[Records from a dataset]
════

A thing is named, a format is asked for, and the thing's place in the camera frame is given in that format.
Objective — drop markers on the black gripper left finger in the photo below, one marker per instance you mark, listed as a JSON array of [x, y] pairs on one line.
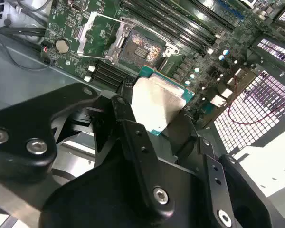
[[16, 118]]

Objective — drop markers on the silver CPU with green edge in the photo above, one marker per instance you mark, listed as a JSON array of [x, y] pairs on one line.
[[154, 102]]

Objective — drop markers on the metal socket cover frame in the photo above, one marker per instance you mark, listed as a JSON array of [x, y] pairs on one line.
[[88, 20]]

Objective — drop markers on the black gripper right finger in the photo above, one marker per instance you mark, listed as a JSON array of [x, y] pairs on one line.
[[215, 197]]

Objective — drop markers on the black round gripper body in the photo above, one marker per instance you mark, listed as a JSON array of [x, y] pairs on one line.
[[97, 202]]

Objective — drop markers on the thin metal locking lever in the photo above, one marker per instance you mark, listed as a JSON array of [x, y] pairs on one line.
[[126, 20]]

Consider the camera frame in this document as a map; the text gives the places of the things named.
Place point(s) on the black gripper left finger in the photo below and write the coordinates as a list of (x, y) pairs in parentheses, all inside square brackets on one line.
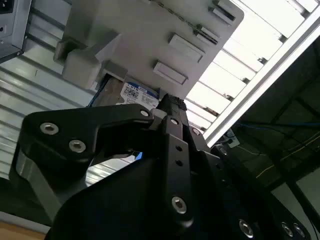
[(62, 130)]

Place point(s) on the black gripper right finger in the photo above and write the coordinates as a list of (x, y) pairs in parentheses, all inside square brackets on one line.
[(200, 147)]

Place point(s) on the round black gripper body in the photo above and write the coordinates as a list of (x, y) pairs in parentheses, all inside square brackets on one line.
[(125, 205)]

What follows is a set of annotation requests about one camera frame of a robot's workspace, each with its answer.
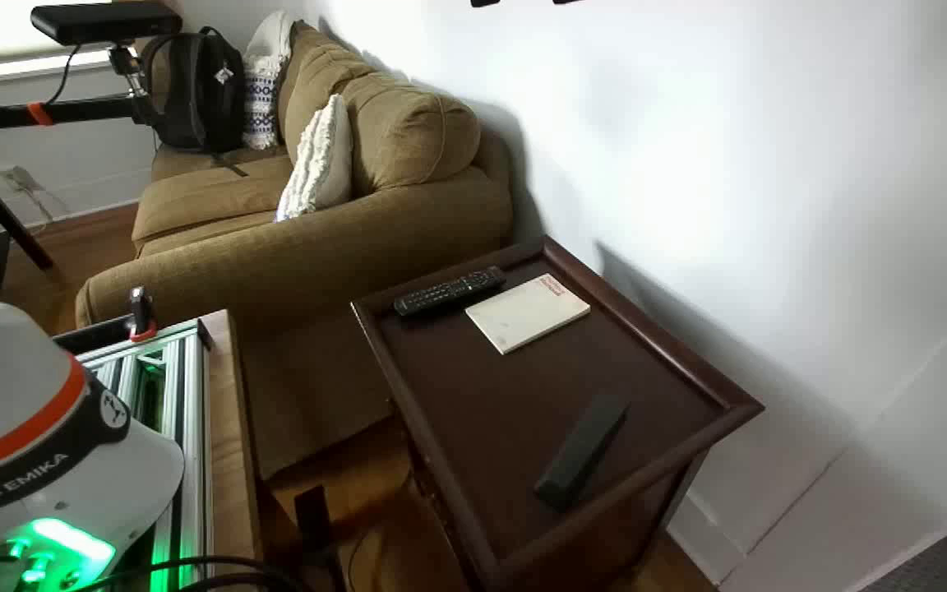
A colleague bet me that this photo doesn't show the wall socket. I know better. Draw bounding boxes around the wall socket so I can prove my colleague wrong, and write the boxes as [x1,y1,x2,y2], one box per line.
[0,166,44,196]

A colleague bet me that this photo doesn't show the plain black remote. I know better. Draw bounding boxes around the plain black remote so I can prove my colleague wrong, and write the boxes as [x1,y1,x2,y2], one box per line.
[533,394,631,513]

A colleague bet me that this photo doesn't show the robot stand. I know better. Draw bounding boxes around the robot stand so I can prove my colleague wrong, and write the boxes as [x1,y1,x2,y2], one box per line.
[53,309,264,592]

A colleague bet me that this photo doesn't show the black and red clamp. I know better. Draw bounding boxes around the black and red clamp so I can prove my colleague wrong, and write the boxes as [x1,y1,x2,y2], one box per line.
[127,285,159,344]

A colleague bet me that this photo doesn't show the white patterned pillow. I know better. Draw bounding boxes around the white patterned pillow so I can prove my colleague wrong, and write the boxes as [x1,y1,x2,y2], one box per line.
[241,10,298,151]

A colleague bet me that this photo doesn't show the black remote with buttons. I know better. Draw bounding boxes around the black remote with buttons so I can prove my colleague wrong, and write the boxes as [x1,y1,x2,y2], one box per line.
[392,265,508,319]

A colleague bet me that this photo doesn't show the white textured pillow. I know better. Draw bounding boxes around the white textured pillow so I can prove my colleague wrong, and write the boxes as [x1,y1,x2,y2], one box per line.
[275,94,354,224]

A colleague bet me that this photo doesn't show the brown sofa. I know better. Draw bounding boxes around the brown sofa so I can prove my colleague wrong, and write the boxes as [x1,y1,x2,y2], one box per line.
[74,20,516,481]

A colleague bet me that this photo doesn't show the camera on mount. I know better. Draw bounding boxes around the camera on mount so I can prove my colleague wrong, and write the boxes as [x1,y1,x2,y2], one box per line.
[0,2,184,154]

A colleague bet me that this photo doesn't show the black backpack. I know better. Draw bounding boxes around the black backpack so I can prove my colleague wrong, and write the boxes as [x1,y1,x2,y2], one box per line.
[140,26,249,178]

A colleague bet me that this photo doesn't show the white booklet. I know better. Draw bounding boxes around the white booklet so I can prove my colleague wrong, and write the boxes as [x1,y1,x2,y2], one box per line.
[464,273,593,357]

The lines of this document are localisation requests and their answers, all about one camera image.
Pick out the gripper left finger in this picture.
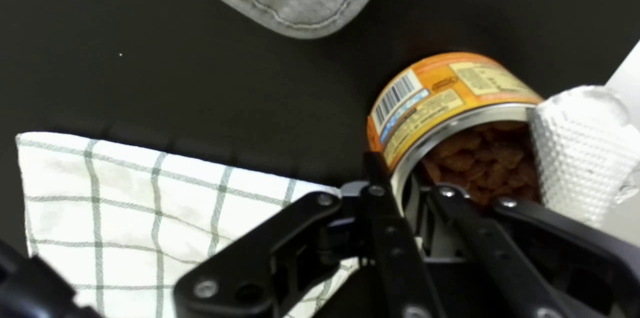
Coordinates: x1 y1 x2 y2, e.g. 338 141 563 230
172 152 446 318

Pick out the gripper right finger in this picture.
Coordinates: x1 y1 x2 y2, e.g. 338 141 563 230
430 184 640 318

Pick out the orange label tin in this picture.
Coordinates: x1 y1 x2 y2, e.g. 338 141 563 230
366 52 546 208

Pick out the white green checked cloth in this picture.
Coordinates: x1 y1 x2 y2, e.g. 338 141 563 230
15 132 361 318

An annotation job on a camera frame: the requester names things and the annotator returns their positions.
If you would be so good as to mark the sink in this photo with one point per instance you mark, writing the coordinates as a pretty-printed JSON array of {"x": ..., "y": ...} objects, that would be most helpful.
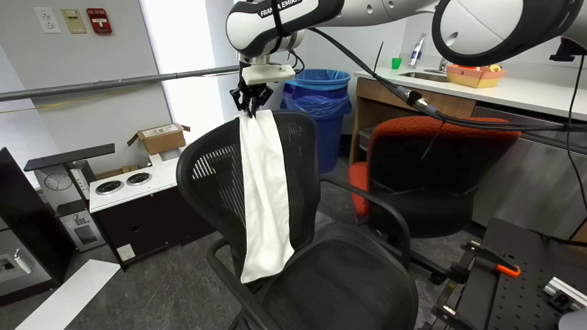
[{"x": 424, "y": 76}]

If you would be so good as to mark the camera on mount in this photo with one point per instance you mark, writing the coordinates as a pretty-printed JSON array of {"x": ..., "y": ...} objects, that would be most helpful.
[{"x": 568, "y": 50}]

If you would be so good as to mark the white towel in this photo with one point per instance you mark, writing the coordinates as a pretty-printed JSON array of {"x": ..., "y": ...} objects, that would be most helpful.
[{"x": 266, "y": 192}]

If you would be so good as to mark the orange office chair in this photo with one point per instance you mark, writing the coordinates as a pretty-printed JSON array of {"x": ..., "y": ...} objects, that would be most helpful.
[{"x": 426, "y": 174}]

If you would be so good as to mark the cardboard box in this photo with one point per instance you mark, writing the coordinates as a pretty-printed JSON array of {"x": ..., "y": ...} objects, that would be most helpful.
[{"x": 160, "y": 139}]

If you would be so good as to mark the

════

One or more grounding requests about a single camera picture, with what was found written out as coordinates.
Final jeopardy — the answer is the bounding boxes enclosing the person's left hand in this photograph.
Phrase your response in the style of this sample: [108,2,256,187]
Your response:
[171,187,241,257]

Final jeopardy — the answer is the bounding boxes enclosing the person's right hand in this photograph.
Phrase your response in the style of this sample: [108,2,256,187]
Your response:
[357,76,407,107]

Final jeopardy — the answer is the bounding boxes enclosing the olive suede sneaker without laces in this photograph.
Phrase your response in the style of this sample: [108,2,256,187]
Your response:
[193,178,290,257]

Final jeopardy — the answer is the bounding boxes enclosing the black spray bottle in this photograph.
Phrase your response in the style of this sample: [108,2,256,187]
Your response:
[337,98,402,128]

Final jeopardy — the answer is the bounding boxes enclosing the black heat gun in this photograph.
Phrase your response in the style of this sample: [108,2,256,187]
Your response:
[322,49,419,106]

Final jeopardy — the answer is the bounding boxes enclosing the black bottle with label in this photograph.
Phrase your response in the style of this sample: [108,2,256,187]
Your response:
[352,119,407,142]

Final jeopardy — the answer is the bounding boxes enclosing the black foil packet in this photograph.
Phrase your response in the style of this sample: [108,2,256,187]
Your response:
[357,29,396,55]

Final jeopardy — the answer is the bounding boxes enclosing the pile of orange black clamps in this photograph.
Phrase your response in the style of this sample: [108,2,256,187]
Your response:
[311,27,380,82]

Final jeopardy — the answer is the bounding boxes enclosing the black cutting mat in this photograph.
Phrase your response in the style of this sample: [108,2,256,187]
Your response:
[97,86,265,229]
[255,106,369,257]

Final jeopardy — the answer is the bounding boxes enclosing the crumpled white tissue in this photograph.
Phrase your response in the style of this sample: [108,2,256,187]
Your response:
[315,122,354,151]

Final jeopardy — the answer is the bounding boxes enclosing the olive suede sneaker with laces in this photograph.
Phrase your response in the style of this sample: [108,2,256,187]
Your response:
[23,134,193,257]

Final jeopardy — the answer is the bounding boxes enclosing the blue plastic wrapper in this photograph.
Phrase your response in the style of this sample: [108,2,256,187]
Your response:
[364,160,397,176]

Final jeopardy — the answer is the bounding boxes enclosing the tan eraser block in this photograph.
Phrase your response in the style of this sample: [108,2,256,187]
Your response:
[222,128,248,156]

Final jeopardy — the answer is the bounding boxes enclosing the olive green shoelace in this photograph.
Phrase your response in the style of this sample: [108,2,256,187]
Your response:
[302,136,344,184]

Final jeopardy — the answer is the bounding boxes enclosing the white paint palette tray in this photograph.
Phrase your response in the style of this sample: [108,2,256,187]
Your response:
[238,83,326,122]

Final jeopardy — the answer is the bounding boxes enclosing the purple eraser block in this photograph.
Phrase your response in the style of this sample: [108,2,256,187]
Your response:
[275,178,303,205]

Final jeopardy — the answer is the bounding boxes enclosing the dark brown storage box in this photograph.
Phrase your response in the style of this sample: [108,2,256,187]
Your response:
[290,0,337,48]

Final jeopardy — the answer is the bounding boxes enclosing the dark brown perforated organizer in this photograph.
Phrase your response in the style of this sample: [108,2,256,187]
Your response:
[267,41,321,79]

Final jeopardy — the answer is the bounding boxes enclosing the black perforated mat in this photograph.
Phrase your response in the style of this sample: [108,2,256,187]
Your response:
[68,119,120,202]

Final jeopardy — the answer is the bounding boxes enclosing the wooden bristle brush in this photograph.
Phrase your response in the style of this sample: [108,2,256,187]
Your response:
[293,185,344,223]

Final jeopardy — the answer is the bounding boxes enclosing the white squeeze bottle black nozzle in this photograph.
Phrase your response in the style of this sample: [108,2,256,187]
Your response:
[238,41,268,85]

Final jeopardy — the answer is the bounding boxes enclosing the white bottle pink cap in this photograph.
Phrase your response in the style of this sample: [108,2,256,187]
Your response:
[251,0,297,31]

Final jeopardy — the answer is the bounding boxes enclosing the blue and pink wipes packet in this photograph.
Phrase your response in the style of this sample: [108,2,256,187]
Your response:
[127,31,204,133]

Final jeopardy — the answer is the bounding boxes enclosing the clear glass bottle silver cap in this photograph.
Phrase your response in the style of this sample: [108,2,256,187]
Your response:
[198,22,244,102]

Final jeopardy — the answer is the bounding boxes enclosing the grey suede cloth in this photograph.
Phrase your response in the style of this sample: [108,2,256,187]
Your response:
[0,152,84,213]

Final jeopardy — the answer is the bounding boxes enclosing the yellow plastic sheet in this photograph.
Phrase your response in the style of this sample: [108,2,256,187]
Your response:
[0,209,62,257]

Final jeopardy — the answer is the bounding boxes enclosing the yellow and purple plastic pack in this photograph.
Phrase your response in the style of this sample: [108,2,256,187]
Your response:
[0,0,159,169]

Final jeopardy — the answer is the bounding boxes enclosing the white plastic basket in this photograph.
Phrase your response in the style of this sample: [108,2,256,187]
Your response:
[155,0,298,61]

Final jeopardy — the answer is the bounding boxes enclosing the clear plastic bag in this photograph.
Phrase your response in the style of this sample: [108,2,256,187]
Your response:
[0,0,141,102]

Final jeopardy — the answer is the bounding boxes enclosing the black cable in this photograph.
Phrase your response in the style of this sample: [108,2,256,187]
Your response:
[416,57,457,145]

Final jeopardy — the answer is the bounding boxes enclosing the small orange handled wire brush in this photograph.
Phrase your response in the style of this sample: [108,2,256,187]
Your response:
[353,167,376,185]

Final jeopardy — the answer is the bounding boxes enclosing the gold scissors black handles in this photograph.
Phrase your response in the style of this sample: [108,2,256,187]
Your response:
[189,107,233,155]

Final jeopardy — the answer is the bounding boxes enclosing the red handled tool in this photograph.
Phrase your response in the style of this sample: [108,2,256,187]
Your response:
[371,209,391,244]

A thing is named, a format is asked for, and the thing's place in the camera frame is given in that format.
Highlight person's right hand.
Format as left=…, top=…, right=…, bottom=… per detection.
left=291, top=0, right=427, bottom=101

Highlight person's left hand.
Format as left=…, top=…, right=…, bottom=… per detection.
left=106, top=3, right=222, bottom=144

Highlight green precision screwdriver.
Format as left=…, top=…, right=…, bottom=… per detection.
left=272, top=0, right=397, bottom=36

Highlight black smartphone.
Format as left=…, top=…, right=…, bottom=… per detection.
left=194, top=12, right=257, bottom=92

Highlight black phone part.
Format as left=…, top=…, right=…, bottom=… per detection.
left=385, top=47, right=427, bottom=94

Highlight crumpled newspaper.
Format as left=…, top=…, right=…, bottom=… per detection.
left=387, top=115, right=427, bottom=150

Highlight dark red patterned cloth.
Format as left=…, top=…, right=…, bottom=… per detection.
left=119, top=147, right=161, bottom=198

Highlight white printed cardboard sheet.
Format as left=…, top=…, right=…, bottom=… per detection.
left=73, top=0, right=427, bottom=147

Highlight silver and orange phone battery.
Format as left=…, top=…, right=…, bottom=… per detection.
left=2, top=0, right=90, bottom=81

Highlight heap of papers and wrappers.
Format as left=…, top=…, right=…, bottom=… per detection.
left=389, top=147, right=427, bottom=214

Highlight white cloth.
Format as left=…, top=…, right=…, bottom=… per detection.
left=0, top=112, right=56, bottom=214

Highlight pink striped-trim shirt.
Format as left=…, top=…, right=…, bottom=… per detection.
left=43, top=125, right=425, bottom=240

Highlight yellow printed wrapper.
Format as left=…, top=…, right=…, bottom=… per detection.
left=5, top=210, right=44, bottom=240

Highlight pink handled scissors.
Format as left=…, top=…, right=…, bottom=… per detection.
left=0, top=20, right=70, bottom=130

════

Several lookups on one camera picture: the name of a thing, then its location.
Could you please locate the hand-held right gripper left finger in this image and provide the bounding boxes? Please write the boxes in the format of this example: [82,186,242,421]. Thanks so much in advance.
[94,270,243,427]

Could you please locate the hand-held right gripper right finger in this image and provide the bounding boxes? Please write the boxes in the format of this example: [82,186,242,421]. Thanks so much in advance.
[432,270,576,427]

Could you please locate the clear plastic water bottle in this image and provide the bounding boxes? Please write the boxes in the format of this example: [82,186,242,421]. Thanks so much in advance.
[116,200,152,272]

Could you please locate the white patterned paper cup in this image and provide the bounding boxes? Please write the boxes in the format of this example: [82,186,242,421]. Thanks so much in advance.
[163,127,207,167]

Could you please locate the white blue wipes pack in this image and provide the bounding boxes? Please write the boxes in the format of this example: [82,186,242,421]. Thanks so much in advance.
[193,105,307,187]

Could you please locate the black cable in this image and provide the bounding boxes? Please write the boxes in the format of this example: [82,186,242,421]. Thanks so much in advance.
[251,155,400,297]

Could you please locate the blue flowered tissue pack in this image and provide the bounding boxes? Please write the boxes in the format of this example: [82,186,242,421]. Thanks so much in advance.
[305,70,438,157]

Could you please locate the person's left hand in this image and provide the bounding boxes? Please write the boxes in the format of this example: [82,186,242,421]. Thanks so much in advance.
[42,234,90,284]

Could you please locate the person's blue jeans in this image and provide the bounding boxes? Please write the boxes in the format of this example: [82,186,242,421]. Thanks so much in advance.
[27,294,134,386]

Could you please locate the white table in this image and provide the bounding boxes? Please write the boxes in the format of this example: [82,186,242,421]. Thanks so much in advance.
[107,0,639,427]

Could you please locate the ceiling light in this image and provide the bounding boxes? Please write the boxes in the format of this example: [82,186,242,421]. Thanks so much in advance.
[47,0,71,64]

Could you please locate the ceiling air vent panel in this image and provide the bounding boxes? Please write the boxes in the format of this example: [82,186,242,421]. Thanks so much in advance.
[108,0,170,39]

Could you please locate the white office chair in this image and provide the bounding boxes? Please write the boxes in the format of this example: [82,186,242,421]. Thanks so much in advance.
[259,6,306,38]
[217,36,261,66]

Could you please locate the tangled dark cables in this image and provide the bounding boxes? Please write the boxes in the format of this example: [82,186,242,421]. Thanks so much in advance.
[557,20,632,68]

════

Exercise prompt: Search the data above for "brush" and copy every line where it turns up.

Your response:
Final jeopardy — the answer is the bounding boxes enclosing the wooden bristle brush in this photograph.
Final jeopardy — the answer is the bounding boxes enclosing the small orange handled wire brush in this photograph.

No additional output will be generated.